▸ **What you are asked to do**
Below is a listing from which only part is wanted; return exactly the lines from the one with "[segment] white backdrop" up to and including the one with "[segment] white table surface".

-*-

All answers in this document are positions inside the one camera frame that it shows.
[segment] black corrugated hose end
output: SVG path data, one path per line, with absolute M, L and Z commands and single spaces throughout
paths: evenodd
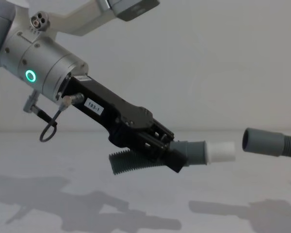
M 109 155 L 109 160 L 114 175 L 143 168 L 165 166 L 163 162 L 153 163 L 130 150 L 111 154 Z

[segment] white backdrop
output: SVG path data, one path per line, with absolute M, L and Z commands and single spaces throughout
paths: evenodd
M 30 0 L 68 12 L 86 1 Z M 146 15 L 114 20 L 61 45 L 90 65 L 90 75 L 177 130 L 291 129 L 291 0 L 161 0 Z M 0 69 L 0 131 L 41 130 L 22 112 L 31 90 Z M 40 107 L 56 106 L 41 98 Z M 75 109 L 60 130 L 101 130 Z

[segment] label sticker
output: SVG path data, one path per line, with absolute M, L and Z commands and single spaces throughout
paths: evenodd
M 99 104 L 97 104 L 95 101 L 89 98 L 87 98 L 84 106 L 92 110 L 94 113 L 98 114 L 99 116 L 103 113 L 103 110 L 104 110 L 103 107 L 101 107 Z
M 87 76 L 77 76 L 77 77 L 75 77 L 77 80 L 79 80 L 79 81 L 91 81 L 92 79 L 91 78 L 89 78 L 89 77 L 87 77 Z

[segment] green led ring
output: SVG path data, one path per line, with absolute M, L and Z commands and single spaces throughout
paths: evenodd
M 27 70 L 26 71 L 26 78 L 29 82 L 34 83 L 37 79 L 37 76 L 32 70 Z

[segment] white table surface
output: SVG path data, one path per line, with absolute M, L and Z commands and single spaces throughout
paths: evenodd
M 0 233 L 291 233 L 291 159 L 243 153 L 242 134 L 176 133 L 235 141 L 235 163 L 114 176 L 106 133 L 0 133 Z

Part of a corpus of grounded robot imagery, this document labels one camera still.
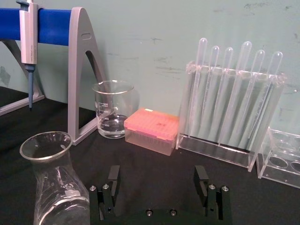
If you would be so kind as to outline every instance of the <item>blue pipette holder bar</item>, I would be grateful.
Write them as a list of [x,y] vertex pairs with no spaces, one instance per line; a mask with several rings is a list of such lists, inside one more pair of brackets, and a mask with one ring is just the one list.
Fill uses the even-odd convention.
[[[17,8],[0,8],[0,41],[11,51],[25,75],[28,72],[21,63],[21,51],[16,43],[20,40],[20,16]],[[97,119],[79,129],[79,88],[84,54],[87,55],[98,82],[105,79],[102,61],[94,32],[86,10],[40,9],[38,12],[38,42],[69,47],[68,59],[68,133],[77,145],[97,129]],[[44,98],[34,85],[33,102]],[[28,105],[28,98],[0,108],[0,116]]]

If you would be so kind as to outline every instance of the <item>bolt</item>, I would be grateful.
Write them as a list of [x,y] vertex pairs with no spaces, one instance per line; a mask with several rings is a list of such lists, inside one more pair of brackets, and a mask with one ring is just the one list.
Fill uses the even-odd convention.
[[94,185],[92,185],[92,186],[90,187],[90,191],[94,191],[94,190],[96,190],[96,187],[95,187]]
[[146,215],[148,217],[152,216],[153,215],[153,211],[152,210],[146,210]]
[[222,187],[222,190],[223,190],[223,191],[229,191],[229,188],[228,188],[227,186],[223,186],[223,187]]
[[177,211],[176,210],[170,210],[170,214],[172,217],[177,215]]
[[106,189],[109,188],[109,185],[108,185],[108,184],[104,184],[104,185],[102,186],[102,188],[106,190]]
[[208,186],[211,190],[213,190],[213,189],[216,189],[216,186],[215,185],[213,185],[213,184],[209,184],[209,186]]

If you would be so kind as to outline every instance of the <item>black tabletop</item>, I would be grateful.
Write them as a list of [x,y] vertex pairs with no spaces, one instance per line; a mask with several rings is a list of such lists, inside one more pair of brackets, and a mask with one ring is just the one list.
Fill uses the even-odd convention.
[[[49,99],[34,103],[32,112],[24,107],[0,116],[0,224],[33,224],[36,180],[30,162],[21,157],[19,149],[35,134],[67,132],[67,116],[66,104]],[[93,116],[93,111],[80,109],[80,124]],[[110,166],[120,165],[117,215],[148,208],[199,212],[193,173],[195,165],[203,165],[215,185],[230,188],[234,225],[300,224],[300,190],[260,180],[255,168],[247,172],[246,168],[181,149],[168,157],[124,139],[105,139],[97,131],[72,146],[70,153],[73,168],[87,188],[100,187]]]

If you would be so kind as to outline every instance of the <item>green wall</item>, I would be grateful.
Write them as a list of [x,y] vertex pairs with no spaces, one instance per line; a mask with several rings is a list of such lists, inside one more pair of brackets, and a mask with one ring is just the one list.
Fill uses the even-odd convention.
[[[274,51],[282,51],[281,71],[287,87],[272,121],[273,128],[300,134],[300,2],[299,0],[36,0],[45,8],[86,8],[111,79],[134,84],[140,106],[178,114],[185,81],[185,66],[195,59],[202,37],[209,48],[231,46],[237,61],[244,41],[254,53],[266,52],[267,68]],[[14,0],[2,0],[2,8],[17,8]],[[0,45],[1,73],[11,75],[8,87],[27,91],[20,68]],[[47,98],[67,101],[68,48],[39,44],[38,71]],[[96,82],[85,61],[81,106],[93,109],[91,85]]]

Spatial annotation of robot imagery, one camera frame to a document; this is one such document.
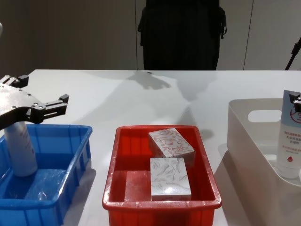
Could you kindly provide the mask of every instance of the black stand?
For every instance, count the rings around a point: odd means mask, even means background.
[[[293,50],[292,50],[292,57],[291,57],[290,61],[288,62],[287,66],[286,66],[286,68],[285,68],[286,71],[287,71],[288,69],[290,69],[290,67],[291,67],[291,65],[292,65],[292,63],[293,63],[293,60],[294,60],[295,57],[297,56],[297,54],[298,54],[298,52],[300,51],[300,49],[301,49],[301,38],[300,38],[299,42],[297,42],[297,43],[295,44],[295,46],[293,47]]]

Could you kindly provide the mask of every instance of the table surface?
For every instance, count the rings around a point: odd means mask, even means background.
[[[70,95],[67,114],[44,123],[93,127],[92,169],[82,178],[64,225],[109,225],[102,196],[117,127],[185,124],[199,128],[222,195],[214,226],[251,226],[223,162],[228,103],[300,91],[300,76],[298,71],[34,71],[24,90],[40,101]]]

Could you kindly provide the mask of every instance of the white bottle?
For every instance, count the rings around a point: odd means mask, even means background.
[[[14,174],[17,177],[26,177],[36,172],[36,155],[25,122],[17,122],[7,127],[4,135]]]
[[[287,90],[283,95],[276,171],[289,179],[299,177],[301,169],[301,113],[294,108],[294,100],[300,95]]]

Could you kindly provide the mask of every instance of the red plastic bin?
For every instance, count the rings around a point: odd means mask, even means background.
[[[196,150],[187,169],[191,201],[151,201],[148,133],[176,128]],[[195,126],[125,126],[116,130],[103,207],[110,226],[211,226],[222,205],[199,130]]]

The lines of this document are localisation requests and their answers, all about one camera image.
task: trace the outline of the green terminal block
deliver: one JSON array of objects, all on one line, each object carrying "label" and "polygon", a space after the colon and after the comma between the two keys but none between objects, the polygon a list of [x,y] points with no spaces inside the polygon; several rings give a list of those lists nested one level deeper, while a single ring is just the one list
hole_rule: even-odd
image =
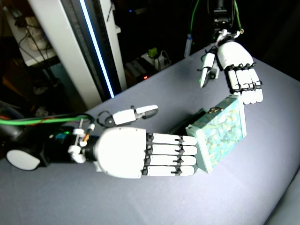
[{"label": "green terminal block", "polygon": [[157,53],[158,53],[157,48],[148,49],[148,55],[149,55],[150,58],[154,58]]}]

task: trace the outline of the teal box
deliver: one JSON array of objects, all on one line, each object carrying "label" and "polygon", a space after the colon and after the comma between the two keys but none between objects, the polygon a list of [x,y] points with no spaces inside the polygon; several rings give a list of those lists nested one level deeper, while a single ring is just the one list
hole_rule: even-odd
[{"label": "teal box", "polygon": [[230,95],[204,116],[186,127],[197,138],[197,166],[210,173],[218,162],[244,138],[246,122],[241,97]]}]

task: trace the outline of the table
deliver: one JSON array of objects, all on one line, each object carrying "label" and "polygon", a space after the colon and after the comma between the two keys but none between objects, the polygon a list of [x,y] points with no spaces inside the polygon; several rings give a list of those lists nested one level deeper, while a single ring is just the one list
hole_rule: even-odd
[{"label": "table", "polygon": [[[201,50],[89,113],[157,104],[131,126],[167,132],[229,95],[224,74],[199,88]],[[189,177],[118,179],[93,164],[24,172],[0,161],[3,224],[261,225],[300,165],[300,82],[255,60],[264,101],[245,106],[247,137],[213,170]],[[96,134],[102,128],[96,127]]]},{"label": "table", "polygon": [[[20,40],[26,35],[26,28],[25,27],[24,28],[16,27],[15,20],[14,20],[13,16],[9,13],[9,11],[7,10],[6,7],[3,8],[3,11],[7,18],[9,27],[15,37],[15,40],[17,41],[17,43],[19,43]],[[30,55],[33,56],[33,58],[32,58],[26,52],[24,52],[22,49],[20,49],[21,55],[24,59],[24,62],[28,67],[33,66],[33,65],[37,64],[38,62],[44,61],[43,57],[46,60],[48,60],[48,59],[56,56],[55,51],[52,48],[50,48],[50,49],[47,49],[47,52],[46,52],[46,50],[41,50],[41,53],[43,54],[43,57],[42,57],[42,55],[39,53],[39,51],[34,51],[29,48],[28,39],[25,39],[24,41],[22,41],[20,46],[22,47],[22,49],[24,49],[26,52],[28,52]]]}]

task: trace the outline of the white light strip
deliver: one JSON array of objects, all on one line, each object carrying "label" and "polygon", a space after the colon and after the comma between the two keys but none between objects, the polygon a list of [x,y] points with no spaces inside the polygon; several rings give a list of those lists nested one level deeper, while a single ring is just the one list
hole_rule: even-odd
[{"label": "white light strip", "polygon": [[101,65],[101,68],[102,68],[102,71],[103,71],[103,74],[104,74],[104,78],[106,80],[107,87],[109,89],[109,93],[111,94],[111,97],[113,98],[114,97],[113,90],[112,90],[111,84],[110,84],[108,76],[107,76],[107,72],[106,72],[106,69],[105,69],[105,66],[104,66],[104,62],[103,62],[103,59],[102,59],[102,56],[101,56],[101,53],[100,53],[100,49],[99,49],[99,46],[98,46],[98,43],[97,43],[97,40],[96,40],[96,36],[95,36],[94,30],[93,30],[92,24],[90,22],[89,13],[88,13],[88,10],[86,8],[84,0],[80,0],[80,5],[81,5],[81,8],[83,10],[85,21],[86,21],[86,23],[88,25],[88,28],[89,28],[90,36],[92,38],[94,47],[96,49],[96,53],[97,53],[97,56],[98,56],[98,59],[99,59],[99,62],[100,62],[100,65]]}]

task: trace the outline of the green cable
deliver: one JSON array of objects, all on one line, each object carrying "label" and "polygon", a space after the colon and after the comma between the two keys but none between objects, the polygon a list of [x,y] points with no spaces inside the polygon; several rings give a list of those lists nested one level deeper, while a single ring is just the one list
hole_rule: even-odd
[{"label": "green cable", "polygon": [[238,4],[236,3],[236,0],[234,0],[234,7],[235,7],[235,11],[236,11],[236,17],[238,19],[239,29],[242,30],[242,25],[240,24],[239,8],[238,8]]},{"label": "green cable", "polygon": [[194,16],[195,16],[195,12],[196,12],[196,10],[197,10],[198,4],[199,4],[199,0],[197,0],[196,5],[195,5],[195,8],[194,8],[194,10],[193,10],[192,21],[191,21],[191,28],[190,28],[190,31],[191,31],[191,32],[192,32],[192,30],[193,30]]},{"label": "green cable", "polygon": [[64,122],[76,121],[80,119],[86,119],[86,116],[63,118],[63,119],[26,120],[26,121],[0,120],[0,125],[24,126],[24,125],[32,125],[32,124],[39,124],[39,123],[64,123]]}]

-*-

▸ **Your solution**
[segment] white backdrop
output: SVG path data, one path per line, with absolute M, L and Z commands and single spaces throughout
paths: evenodd
M 30 0 L 68 12 L 86 1 Z M 146 15 L 114 20 L 61 45 L 90 65 L 90 75 L 177 130 L 291 129 L 291 0 L 161 0 Z M 0 69 L 0 131 L 41 130 L 22 112 L 31 90 Z M 40 107 L 56 106 L 41 98 Z M 75 109 L 60 130 L 101 130 Z

[segment] label sticker
output: SVG path data, one path per line, with absolute M, L and Z commands and single spaces throughout
paths: evenodd
M 99 104 L 97 104 L 95 101 L 89 98 L 87 98 L 84 106 L 92 110 L 94 113 L 98 114 L 99 116 L 103 113 L 103 110 L 104 110 L 103 107 L 101 107 Z
M 87 76 L 77 76 L 77 77 L 75 77 L 77 80 L 79 80 L 79 81 L 91 81 L 92 79 L 91 78 L 89 78 L 89 77 L 87 77 Z

[segment] green led ring
output: SVG path data, one path per line, with absolute M, L and Z commands and single spaces throughout
paths: evenodd
M 27 70 L 26 71 L 26 78 L 29 82 L 34 83 L 37 79 L 37 76 L 32 70 Z

[segment] white table surface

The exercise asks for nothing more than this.